▶ _Work required_
Reproduce the data below in full and to the letter, images excepted.

▶ _Data_

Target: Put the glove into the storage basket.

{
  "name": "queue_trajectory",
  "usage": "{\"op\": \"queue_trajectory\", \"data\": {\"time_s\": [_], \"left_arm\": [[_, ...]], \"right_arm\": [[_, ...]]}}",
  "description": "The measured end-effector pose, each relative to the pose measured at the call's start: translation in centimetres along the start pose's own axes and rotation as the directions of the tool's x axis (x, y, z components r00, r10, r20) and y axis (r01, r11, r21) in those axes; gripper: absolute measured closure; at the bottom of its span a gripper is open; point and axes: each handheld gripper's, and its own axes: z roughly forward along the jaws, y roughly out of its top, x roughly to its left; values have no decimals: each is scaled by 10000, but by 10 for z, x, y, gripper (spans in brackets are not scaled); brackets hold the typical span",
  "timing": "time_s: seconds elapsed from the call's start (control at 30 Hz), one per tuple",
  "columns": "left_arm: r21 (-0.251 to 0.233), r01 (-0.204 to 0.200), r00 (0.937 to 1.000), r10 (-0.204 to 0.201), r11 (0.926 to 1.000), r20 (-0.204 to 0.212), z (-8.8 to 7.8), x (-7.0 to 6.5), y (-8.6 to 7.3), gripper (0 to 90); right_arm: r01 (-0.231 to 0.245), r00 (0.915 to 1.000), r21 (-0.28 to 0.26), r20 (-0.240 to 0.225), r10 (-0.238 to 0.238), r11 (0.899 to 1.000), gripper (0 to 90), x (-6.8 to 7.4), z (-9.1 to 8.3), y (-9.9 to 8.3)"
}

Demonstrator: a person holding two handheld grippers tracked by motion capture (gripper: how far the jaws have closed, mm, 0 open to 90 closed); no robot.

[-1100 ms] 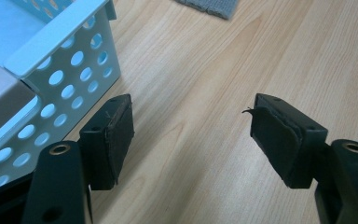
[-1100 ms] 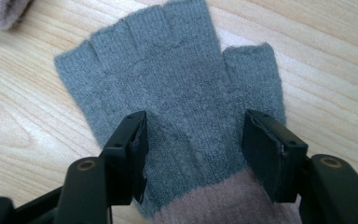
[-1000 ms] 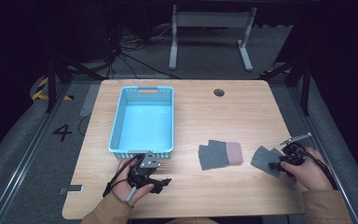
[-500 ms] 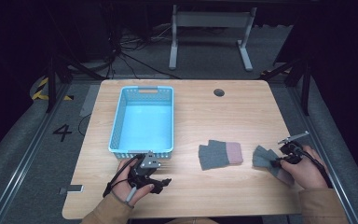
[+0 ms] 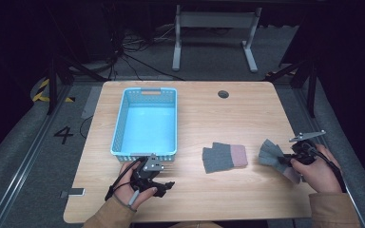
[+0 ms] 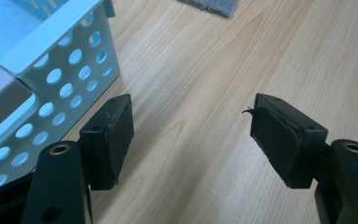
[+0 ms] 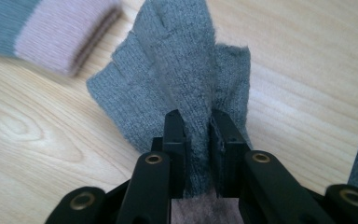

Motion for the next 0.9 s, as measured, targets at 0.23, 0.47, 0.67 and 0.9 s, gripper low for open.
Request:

▶ _Solution for this exercise_
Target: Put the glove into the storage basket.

{
  "name": "queue_trajectory",
  "usage": "{\"op\": \"queue_trajectory\", \"data\": {\"time_s\": [_], \"left_arm\": [[_, ...]], \"right_arm\": [[_, ...]]}}",
  "description": "The measured end-effector pose, each relative to the pose measured at the call's start: translation in centimetres along the start pose's own axes and rotation as the directions of the tool's x axis (x, y, z components r00, r10, r20) and y axis (r01, r11, r21) in those axes; gripper: absolute measured closure; at the bottom of its span a gripper is open; point and axes: each handheld gripper's, and its own axes: z roughly forward along the jaws, y roughly out of its top, x roughly to its left; values have no decimals: each is scaled by 10000, but by 10 for z, x, y, gripper (spans in brackets are not scaled); brackets hold the typical span",
  "timing": "time_s: seconds elapsed from the call's start (control at 30 Hz), one per tuple",
  "columns": "left_arm: r21 (-0.251 to 0.233), r01 (-0.204 to 0.200), r00 (0.937 to 1.000), r10 (-0.204 to 0.201), r11 (0.926 to 1.000), r20 (-0.204 to 0.212), z (-8.8 to 7.8), x (-7.0 to 6.5), y (-8.6 to 7.3), gripper (0 to 90); right_arm: r01 (-0.231 to 0.245), r00 (0.915 to 1.000), r21 (-0.28 to 0.26), r20 (-0.240 to 0.225), r10 (-0.238 to 0.238), r11 (0.899 to 1.000), gripper (0 to 90), x (-6.8 to 7.4), z (-9.1 to 8.3), y (-9.9 to 8.3)"
}

Demonstrator: a person holding two handheld grippers tracked by motion capture (gripper: how far the jaws have closed, mm, 0 open to 90 closed); no robot.

[-1100 ms] 
[-1100 ms] 
[-1000 ms] 
[-500 ms] 
[+0 ms] 
[+0 ms] 
[+0 ms] 

Motion for the next 0.9 s, as measured, targets at 0.23, 0.47, 0.67 and 0.9 s, gripper low for open.
Request:

No more is needed for this exercise.